Fig. 5. LNP-Cas9/sgRNA delivery enables repeated administrations and persistent recovery of dystrophin protein.

a Schematic illustration of the detection of exon skipping efficacy in CAG-Luc2 hDMDEx45 KI reporter mice. Luciferase expression can be detected only if human dystrophin exon 45 skipping occurs. b LNP-CRISPR (5 μg of each sgRNA and 10 µg Cas9 mRNA) or AAV-CRISPR (1 × 10⁹, 1 × 10¹⁰, or 1 × 10¹¹ v.g.) was injected into the left leg of CAG-Luc2 hDMDEx45 KI mice first. Then after 28 days, LNP-CRISPR or AAV-CRISPR was injected into the right leg of the same mice at the same dose as the first injection. Another 28 days later, exon skipping was detected as luciferase activity by IVIS. c Representative bioluminescence images of CAG-Luc2 hDMDEx45 KI mice. LNP-CRISPR successfully induced exon skipping in the right leg after the secondary injection, whereas AAV-CRISPR failed to induce. d Administration frequency-dependent dystrophin recovery in TA one week after one, two, or three intramuscular injections of LNP with one-month intervals in hEx45KI-mdx44 mice. Data are represented as means ± S.D. (n = 3 mice for one injection group, n = 4 mice for other groups). e Immunohistochemical staining of dystrophin 8 weeks after 6 injections of LNP-CRISPR (5 µg of each sgRNA and 10 µg Cas9 mRNA, 6 shots in 2 weeks). Representative images in each group of 8 mice are shown. f Percentage of dystrophin positive fibers in TA. Data are represented as means ± S.D. (n = 8 mice). p values by two-sided Aspin–Welch’s t-test showed significantly different from hEx45KI mice. g Percentage of fibers with a central nucleus in TA. Data are represented as means ± S.D. (n = 8 mice). A significant difference was found among the three groups (two-sided Steel-Dwass test).

Fig. 6. Intravenous delivery of LNP-Cas9/sgRNA by limb perfusion.
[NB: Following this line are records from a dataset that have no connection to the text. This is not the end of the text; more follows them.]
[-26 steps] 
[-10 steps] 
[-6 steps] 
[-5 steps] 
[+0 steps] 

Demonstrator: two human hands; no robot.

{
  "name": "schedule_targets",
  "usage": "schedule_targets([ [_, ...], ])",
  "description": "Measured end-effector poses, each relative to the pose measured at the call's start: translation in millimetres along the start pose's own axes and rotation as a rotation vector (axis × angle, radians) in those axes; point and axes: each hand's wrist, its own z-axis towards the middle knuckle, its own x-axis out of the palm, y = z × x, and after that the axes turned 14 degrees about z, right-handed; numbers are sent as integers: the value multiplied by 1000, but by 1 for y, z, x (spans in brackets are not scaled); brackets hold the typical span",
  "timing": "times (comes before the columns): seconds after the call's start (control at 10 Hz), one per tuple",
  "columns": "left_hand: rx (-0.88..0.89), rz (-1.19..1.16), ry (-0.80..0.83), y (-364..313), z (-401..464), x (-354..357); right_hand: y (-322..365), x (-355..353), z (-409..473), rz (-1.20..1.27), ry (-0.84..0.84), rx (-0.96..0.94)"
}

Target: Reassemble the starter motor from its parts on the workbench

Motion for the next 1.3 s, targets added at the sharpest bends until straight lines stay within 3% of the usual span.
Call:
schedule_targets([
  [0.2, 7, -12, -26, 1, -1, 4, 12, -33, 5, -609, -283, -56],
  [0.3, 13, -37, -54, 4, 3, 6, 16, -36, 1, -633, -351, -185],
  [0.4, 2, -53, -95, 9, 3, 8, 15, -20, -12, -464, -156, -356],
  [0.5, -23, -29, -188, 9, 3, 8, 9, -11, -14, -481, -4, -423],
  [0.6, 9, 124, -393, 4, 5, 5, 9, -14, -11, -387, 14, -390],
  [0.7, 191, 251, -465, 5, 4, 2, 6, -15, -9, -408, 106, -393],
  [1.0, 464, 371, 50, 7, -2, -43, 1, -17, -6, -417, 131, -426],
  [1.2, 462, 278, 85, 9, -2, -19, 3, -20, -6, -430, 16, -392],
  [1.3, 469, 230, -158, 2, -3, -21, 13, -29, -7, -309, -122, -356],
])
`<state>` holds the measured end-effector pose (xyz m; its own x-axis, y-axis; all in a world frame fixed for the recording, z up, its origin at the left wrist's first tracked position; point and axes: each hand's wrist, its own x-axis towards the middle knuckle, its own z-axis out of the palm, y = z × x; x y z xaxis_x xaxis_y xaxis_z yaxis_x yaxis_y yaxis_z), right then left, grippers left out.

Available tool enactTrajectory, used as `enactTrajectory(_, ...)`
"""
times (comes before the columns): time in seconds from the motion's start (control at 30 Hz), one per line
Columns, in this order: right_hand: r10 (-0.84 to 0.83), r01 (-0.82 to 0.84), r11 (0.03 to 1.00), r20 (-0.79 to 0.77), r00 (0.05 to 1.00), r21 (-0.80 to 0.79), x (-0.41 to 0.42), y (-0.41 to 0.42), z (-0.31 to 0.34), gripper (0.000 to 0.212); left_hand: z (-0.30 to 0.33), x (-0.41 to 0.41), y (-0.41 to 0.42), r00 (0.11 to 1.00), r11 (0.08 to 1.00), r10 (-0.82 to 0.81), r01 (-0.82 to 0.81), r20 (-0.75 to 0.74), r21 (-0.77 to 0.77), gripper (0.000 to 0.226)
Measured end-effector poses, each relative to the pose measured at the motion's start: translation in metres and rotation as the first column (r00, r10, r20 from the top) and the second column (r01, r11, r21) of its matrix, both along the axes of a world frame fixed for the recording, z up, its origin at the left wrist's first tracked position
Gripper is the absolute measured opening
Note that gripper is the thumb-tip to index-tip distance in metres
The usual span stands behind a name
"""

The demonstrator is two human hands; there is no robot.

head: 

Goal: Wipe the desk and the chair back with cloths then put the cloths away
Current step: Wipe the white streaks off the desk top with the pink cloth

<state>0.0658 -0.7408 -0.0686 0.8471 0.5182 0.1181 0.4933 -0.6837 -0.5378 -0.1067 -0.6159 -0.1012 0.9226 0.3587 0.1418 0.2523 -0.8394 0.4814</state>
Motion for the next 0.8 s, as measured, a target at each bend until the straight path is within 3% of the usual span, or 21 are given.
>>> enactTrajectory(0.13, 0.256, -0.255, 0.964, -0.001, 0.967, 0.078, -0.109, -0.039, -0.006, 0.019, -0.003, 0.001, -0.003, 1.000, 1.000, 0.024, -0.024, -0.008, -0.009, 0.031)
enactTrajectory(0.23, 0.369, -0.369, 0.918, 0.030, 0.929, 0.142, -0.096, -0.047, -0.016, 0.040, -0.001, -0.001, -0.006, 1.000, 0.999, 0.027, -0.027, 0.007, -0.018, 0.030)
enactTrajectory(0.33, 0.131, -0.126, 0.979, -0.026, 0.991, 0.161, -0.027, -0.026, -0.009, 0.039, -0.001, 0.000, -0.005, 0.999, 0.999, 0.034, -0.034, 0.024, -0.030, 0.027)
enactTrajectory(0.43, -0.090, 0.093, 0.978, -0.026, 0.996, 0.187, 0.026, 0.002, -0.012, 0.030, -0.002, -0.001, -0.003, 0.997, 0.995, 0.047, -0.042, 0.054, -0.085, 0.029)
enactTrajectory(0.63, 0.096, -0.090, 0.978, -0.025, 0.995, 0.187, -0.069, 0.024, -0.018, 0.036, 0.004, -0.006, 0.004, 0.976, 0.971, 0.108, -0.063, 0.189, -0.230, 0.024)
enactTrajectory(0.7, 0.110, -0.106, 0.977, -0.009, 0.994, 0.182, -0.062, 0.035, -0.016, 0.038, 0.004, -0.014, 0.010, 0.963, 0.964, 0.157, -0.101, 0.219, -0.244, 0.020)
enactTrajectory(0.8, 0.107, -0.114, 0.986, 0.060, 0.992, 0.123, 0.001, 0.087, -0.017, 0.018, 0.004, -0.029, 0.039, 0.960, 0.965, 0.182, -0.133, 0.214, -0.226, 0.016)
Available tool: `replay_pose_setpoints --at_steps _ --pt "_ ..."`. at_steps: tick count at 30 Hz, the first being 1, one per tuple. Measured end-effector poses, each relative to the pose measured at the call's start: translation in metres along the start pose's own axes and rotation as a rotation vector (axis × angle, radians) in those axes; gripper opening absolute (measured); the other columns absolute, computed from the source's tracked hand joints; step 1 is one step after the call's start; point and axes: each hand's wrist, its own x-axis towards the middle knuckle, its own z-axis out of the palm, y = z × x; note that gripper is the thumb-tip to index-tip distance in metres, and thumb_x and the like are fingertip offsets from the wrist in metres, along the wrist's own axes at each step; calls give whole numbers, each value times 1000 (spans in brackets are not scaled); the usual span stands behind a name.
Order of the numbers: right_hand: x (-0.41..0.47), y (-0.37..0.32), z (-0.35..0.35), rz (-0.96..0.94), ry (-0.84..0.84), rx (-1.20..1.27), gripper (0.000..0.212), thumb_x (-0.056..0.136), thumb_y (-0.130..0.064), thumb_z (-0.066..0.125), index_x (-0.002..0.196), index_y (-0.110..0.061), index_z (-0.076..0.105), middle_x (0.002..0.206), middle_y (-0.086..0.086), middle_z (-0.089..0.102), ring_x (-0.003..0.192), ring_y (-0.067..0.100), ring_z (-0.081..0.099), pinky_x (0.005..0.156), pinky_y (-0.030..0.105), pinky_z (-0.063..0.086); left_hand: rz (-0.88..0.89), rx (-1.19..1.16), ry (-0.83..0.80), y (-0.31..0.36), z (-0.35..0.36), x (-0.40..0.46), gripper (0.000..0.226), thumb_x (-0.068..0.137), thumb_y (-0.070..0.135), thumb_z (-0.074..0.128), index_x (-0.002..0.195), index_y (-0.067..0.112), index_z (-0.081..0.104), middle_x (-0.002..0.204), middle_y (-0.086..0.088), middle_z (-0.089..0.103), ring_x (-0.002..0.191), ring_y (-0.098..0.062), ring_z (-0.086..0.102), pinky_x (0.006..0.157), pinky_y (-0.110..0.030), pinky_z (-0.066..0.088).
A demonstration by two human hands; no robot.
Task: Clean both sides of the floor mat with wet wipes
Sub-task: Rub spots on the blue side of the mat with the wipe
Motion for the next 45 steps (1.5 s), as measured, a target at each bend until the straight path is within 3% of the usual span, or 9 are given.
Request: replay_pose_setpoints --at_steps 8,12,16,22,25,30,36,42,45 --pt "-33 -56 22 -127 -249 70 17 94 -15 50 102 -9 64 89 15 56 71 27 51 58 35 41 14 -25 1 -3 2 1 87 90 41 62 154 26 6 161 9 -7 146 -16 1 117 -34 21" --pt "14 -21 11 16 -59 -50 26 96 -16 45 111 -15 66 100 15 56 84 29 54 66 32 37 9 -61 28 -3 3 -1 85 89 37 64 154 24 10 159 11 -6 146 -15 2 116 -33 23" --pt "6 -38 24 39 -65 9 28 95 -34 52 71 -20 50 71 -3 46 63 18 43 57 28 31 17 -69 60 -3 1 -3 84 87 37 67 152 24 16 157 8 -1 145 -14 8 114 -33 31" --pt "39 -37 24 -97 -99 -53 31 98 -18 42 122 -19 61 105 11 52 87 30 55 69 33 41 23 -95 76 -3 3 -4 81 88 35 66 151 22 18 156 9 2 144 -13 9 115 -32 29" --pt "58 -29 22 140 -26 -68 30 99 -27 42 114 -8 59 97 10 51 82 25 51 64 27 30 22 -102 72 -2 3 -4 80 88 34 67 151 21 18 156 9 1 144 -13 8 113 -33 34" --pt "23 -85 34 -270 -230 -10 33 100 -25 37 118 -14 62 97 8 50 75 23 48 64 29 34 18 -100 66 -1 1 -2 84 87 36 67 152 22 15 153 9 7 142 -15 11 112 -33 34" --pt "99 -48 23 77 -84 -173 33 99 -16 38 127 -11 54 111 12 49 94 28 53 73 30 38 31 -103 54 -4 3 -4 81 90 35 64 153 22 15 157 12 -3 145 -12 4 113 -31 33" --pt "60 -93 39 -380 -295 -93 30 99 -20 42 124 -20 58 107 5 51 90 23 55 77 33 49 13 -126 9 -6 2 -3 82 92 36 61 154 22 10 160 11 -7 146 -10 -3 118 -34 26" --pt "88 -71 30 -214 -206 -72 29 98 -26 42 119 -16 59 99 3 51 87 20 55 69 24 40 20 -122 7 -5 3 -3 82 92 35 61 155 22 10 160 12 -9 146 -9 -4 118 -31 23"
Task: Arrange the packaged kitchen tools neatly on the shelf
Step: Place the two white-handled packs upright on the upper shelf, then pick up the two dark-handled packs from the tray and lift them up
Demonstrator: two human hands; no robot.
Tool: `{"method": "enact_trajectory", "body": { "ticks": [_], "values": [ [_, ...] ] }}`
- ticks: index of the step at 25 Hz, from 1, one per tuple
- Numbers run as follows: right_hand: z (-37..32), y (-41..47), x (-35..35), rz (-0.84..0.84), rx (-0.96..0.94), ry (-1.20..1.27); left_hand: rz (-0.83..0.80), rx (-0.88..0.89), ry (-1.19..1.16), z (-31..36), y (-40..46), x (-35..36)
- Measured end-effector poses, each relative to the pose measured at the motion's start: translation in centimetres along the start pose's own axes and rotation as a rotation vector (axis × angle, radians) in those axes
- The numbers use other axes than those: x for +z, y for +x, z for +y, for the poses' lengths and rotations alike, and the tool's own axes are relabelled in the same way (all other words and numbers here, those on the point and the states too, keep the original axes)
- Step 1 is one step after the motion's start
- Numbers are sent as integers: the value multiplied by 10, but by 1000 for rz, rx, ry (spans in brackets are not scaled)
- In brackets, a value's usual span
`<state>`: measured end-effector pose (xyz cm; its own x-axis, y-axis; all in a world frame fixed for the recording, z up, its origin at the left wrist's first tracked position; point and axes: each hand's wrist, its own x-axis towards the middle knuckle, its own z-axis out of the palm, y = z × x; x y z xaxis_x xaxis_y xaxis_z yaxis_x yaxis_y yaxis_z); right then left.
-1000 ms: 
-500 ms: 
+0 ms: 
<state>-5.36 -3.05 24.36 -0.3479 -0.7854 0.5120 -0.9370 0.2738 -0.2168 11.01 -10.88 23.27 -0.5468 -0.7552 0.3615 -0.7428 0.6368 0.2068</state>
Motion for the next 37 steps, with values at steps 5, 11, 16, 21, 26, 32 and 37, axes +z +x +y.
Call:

a Schematic illustration of mouse hindlimb and relevant muscle groups. The 3D model of hindlimb is adapted from ref. . LNP-CRISPR was injected into the dorsal saphenous vein. b Effect of the injection volume (2.5–10 mL/kg) on exon skipping efficiency in each muscle group of the lower hindlimb following limb perfusion of LNP-CRISPR in hEx45-mdx44 mice. TA tibialis anterior, EDL extensor digitorum longus, GC gastrocnemius, PL plantaris, Sol soleus, PP planta pedis, QD quadriceps. Data are represented as means ± S.D. (n = 4 mice for limb perfusion injection groups, n = 3 mice for intramuscular injection group). p value by two-sided Dunnett’s test showed significantly different from intramuscular injection (2.5 mL/kg) in the same skeletal muscle. c Effect of the injection dose (1–10 mg/kg) of total RNA packaged in LNP under 5 mL/kg injection volume. Data are represented as means ± S.D. (n = 4 mice). p value by two-sided Williams’ test showed significantly different from limb perfusion-PBS of the same skeletal muscle. d Dose-dependent dystrophin restoration in TA and GC following 14 days of limb perfusion of LNP-CRISPR (n = 4 mice for each LNP injection group, n = 2 mice for PBS injection group).